#### [YOUR INSTRUCTIONS]
Return the run of lines below that opens with the line containing "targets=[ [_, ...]" and closes with the line containing "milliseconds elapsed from", keeping each one exact.

#### [SUPPLIED DATA]
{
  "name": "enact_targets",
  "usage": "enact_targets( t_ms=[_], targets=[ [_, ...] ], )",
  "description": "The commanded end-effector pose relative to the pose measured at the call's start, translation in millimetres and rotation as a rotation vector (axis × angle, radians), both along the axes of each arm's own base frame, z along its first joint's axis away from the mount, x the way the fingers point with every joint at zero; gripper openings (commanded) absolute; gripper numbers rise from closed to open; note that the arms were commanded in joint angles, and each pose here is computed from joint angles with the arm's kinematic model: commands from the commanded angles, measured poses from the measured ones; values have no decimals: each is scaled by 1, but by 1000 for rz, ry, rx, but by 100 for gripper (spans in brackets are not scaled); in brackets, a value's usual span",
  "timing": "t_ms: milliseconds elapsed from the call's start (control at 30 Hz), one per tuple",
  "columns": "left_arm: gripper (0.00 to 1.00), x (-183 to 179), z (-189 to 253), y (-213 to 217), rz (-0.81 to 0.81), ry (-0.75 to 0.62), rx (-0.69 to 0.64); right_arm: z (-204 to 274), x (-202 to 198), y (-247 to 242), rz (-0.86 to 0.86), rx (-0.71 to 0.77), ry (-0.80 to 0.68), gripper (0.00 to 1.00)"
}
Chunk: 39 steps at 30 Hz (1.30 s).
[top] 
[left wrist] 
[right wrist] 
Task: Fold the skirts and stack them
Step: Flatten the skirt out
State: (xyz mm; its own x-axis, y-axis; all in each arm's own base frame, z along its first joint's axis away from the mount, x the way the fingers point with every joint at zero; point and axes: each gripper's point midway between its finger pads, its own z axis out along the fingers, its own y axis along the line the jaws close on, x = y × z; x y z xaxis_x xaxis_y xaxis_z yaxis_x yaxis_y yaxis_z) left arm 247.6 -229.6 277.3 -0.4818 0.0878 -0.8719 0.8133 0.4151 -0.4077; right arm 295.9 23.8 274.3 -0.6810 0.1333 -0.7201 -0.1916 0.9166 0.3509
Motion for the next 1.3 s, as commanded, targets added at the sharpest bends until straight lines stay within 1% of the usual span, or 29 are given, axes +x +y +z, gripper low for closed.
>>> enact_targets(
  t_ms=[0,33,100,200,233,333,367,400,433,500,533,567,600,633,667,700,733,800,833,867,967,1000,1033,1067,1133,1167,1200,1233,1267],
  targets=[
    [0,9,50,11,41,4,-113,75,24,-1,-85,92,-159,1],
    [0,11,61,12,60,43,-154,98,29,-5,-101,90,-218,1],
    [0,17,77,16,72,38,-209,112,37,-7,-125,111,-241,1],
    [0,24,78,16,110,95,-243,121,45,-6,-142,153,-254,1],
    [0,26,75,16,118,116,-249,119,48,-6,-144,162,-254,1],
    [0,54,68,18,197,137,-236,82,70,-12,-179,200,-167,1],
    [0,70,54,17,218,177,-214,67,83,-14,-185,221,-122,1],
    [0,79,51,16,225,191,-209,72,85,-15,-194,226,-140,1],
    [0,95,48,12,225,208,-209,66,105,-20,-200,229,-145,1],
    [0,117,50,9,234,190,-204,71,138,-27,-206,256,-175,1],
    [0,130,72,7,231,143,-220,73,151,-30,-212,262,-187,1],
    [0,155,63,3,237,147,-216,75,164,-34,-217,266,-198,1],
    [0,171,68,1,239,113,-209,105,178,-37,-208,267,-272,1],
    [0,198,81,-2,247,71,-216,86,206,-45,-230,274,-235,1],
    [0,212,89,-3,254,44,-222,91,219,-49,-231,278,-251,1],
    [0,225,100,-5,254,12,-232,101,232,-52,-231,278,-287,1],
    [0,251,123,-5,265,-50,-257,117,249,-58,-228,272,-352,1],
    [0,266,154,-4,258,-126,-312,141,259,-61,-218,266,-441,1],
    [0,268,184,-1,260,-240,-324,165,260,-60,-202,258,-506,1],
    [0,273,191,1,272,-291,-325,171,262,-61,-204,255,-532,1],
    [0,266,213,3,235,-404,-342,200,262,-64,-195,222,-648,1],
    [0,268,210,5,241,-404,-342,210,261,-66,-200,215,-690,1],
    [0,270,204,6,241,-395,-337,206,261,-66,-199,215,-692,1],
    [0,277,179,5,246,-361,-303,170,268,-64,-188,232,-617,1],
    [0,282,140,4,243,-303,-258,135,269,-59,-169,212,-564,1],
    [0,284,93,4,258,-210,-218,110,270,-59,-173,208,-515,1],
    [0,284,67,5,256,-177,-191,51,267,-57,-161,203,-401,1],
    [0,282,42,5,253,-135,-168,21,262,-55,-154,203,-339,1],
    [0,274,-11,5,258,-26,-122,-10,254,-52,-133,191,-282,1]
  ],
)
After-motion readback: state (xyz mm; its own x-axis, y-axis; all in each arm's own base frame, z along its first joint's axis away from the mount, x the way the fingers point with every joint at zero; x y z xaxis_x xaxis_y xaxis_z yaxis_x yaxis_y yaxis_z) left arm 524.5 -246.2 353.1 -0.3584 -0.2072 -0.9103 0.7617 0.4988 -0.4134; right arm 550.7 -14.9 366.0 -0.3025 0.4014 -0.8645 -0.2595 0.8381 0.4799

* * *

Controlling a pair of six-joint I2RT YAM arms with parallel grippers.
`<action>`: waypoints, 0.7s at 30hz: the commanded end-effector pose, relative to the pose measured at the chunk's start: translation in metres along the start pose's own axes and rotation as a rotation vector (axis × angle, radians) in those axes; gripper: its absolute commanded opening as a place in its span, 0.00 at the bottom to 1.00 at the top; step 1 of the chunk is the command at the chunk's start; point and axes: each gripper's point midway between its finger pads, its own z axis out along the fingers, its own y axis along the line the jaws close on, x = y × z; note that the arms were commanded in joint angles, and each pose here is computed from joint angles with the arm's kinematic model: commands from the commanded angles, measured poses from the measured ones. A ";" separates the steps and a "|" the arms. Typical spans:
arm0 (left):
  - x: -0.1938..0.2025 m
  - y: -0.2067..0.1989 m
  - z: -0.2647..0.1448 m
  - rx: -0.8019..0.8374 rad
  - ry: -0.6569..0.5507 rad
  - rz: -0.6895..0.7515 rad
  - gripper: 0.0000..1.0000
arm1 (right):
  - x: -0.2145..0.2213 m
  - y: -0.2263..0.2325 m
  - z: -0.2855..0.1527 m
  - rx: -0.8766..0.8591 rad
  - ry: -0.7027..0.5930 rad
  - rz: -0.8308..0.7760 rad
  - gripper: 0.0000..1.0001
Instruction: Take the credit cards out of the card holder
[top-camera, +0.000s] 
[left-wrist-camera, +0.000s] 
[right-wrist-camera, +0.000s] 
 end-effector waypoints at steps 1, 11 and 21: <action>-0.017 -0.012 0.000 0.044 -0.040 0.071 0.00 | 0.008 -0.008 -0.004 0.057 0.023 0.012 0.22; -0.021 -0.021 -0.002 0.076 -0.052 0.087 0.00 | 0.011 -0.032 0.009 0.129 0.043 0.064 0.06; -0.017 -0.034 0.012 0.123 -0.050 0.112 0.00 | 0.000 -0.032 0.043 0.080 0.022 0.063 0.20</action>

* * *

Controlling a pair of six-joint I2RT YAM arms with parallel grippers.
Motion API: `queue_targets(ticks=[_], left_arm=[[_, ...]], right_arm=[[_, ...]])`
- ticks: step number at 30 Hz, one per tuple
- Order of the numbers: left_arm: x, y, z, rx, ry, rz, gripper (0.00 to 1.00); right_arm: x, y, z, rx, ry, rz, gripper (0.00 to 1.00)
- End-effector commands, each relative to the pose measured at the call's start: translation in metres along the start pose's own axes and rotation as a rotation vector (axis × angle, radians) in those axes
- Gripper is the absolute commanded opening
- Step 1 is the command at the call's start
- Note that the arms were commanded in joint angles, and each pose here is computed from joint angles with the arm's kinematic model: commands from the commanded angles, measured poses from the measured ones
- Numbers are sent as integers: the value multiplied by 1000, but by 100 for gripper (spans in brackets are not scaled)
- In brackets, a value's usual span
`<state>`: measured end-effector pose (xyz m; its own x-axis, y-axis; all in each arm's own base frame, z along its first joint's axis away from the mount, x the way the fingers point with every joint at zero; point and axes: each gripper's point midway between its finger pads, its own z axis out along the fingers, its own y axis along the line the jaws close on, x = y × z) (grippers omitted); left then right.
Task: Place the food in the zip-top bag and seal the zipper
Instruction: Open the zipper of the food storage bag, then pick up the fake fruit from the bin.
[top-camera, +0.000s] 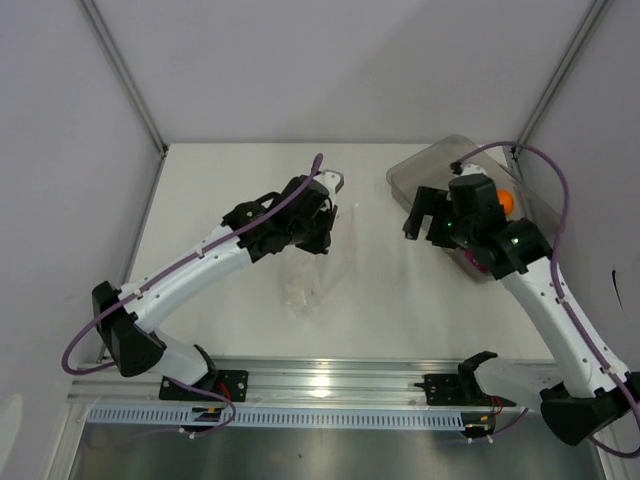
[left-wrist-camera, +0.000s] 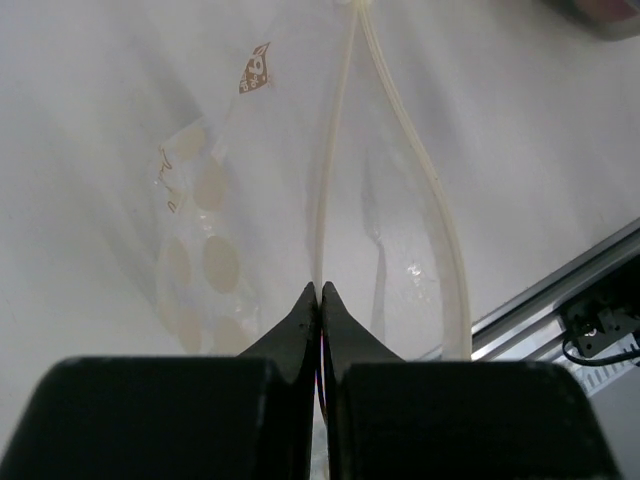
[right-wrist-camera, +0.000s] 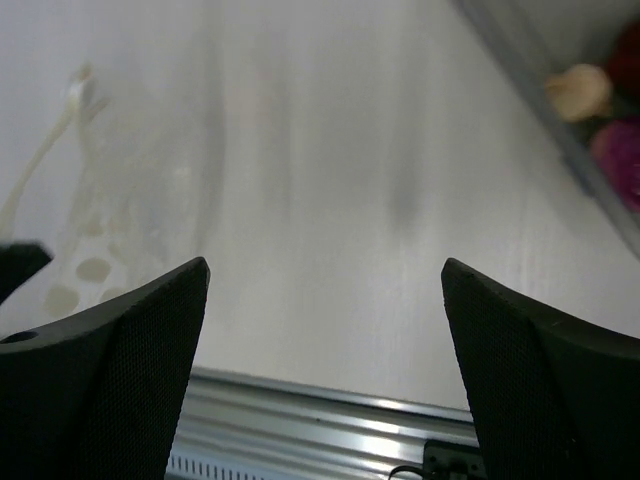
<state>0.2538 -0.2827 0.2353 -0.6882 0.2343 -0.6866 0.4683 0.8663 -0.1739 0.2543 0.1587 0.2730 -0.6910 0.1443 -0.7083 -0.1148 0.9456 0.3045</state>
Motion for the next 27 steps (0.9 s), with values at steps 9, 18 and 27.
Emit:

#### [FINAL ANSWER]
  "usage": "enact_targets( t_ms=[_], targets=[ [_, ...] ], )",
  "description": "The commanded end-effector pose relative to the pose measured at the call's start, translation in millimetres and rotation as a rotation vector (axis × angle, radians), both along the axes of each arm's own base frame, z along its first joint's axis away from the mount, x the way the fingers point with every joint at zero; gripper openings (commanded) absolute; gripper numbers rise from closed to open; note that the arms were commanded in joint angles, and each pose here is computed from joint angles with the arm's kinematic model: commands from the commanded angles, measured poses from the measured ones; values have no decimals: each is scaled by 1, but by 1000 for rz, ry, rx, but by 100 for gripper (spans in brackets are not scaled); in brackets, a value's usual span",
  "timing": "t_ms: milliseconds elapsed from the call's start (control at 30 Hz), one per tuple",

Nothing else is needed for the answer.